If you really want to, you can pick out the individual instruments. The guitar is usually laying down melody with either a crazy chord or riff. The bass plays some of the sickest lines I've ever heard. The guitar is amazing in it's own right, but the bass actually plays harmony to the guitar chords most of the time instead of playing the root. Not only that, but chords are played a lot of the time also. The bass is treated like another guitar, utilizing effects like distortion and fuzz. Also, the bass player is actually the only guy who does vocals. Which, of course, brings us to vocals. This band presents a nice variation of your regular tough guy jock rock hardcore vocals. But then, it's not the high pitched scream of the "sasscore" variety either. It fits somewhere in the middle and takes a back seat to the music, which is the highlight anyway. The drumming on this record is heavy, hard, solid, and intense. The drums blend so well with the music that it's hard to say anything besides the fact that they are amazing.

My one lament about this album is the production. Mainly, the drums. They sound great, but the bass drum is much too heavy and the cymbals much too loud. If you play this record in a system that picks up a lot of bass, you're going to have to turn it down, otherwise the bass drum will echo and make the music sound off beat.

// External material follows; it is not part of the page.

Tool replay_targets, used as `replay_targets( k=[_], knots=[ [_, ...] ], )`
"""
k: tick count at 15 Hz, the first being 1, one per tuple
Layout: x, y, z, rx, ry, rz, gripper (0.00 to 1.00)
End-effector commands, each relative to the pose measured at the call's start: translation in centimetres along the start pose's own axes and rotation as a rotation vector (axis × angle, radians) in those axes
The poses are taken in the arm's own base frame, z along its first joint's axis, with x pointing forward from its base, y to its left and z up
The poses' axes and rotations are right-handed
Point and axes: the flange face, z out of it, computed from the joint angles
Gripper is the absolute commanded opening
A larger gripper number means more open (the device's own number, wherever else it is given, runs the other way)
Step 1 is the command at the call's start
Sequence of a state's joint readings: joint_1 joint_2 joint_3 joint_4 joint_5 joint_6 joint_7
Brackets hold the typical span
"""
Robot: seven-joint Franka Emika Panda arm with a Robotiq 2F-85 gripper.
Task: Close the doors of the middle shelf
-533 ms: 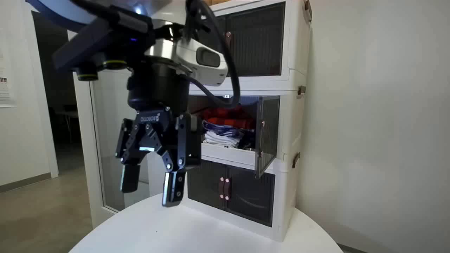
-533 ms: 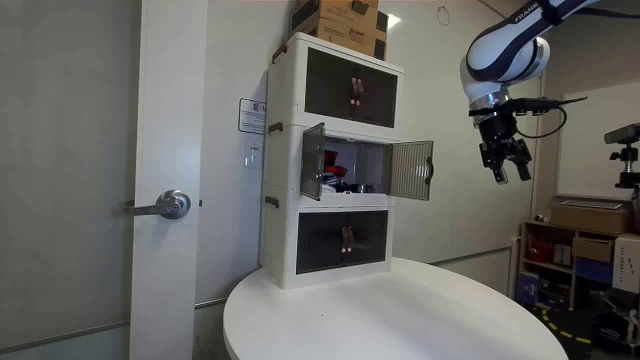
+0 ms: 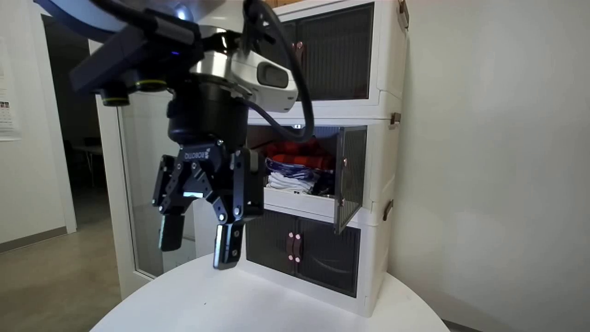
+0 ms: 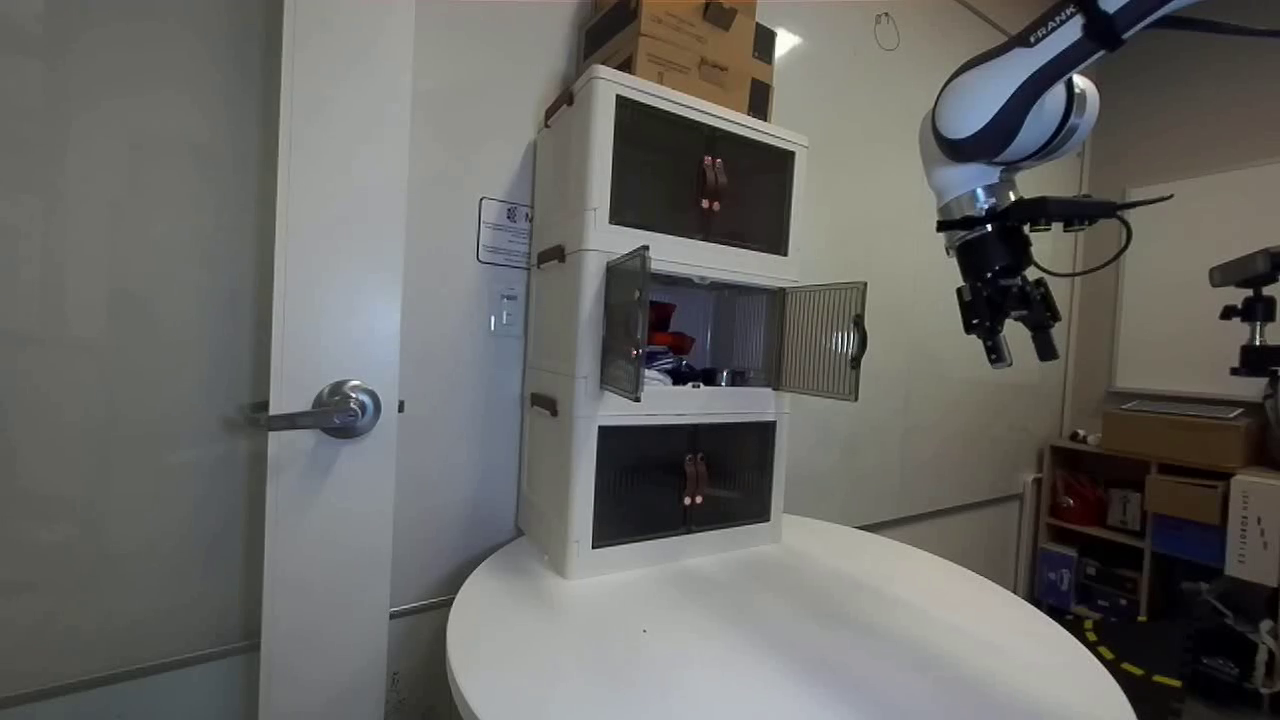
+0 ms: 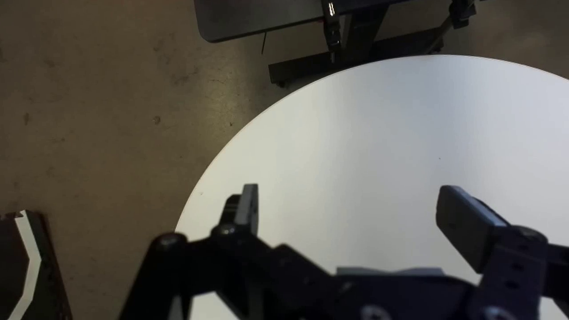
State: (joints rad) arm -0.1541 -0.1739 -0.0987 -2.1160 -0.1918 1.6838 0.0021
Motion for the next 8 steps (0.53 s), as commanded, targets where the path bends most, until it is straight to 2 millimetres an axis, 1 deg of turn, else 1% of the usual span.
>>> replay_targets(
  k=[1,2,3,4,5,6,8],
  knots=[
    [1.6,-2.9,-2.2,0.064,0.096,0.023,1.00],
    [2.0,-4.8,-3.5,0.082,0.147,0.033,1.00],
    [2.3,-6.2,-4.5,0.087,0.192,0.037,1.00],
    [2.7,-8.1,-5.9,0.098,0.236,0.044,1.00],
    [2.9,-9.6,-7.1,0.105,0.268,0.052,1.00],
    [3.5,-11.5,-8.6,0.095,0.285,0.082,1.00],
    [4.1,-14.5,-11.0,0.095,0.305,0.125,1.00]
  ],
)
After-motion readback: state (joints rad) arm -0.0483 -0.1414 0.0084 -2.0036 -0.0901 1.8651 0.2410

One of my favorite things about Akimbo is their songs titles. Favorites include: "When I am King I will Spit on the Corpse of Ray Manzarek," "Paul Ruebens Theatre," and "Steal Your Firstborn." Not to be left out, the title of the record takes a stab at stoners. There is a high level of arrogance surrounding this band that makes them that much greater.

What really ties this album together is the transitions. The record starts out with a white noise intro, one of the songs ends in a hip-hop breakbeat sample complete with turntable scratching, and yet another ends with a transition into a cheesy 80s keyboard line. The best transition comes at the end of "Fuck Everett, Fuck Tacoma." It's a long spooky noise deal with some sort of gasping in it, and then there's a line from an old move that goes, "I wish the dead could come back to life so I could kill you again," which leads into, you guessed it, the song of the same title. Genius. This album is meant to be listened to all the way through, which brings us to song length. The shortest track is 1:27, while the longest clocks in at 3:34. Short, sweet, and to the point, but you'd never expect how short these songs are due to the amount of rhythmic transitions that take place inside of them.

Let's see…what did I miss? Oh yeah, lyrically, this band dominates. "what ever happened to I don't care," "if I can't bleed you will bleed if I can't breathe you won't breathe," "it was a pretty knife that stabbed punk rock in the back red lipstick licked the blade as the blood dripped down in stagnant pools of apathy."

For my summary paragraph, I can only say one thing: this band will be the saviors of hardcore music. Fight against the tide of cookie cutters and embrace the innovation.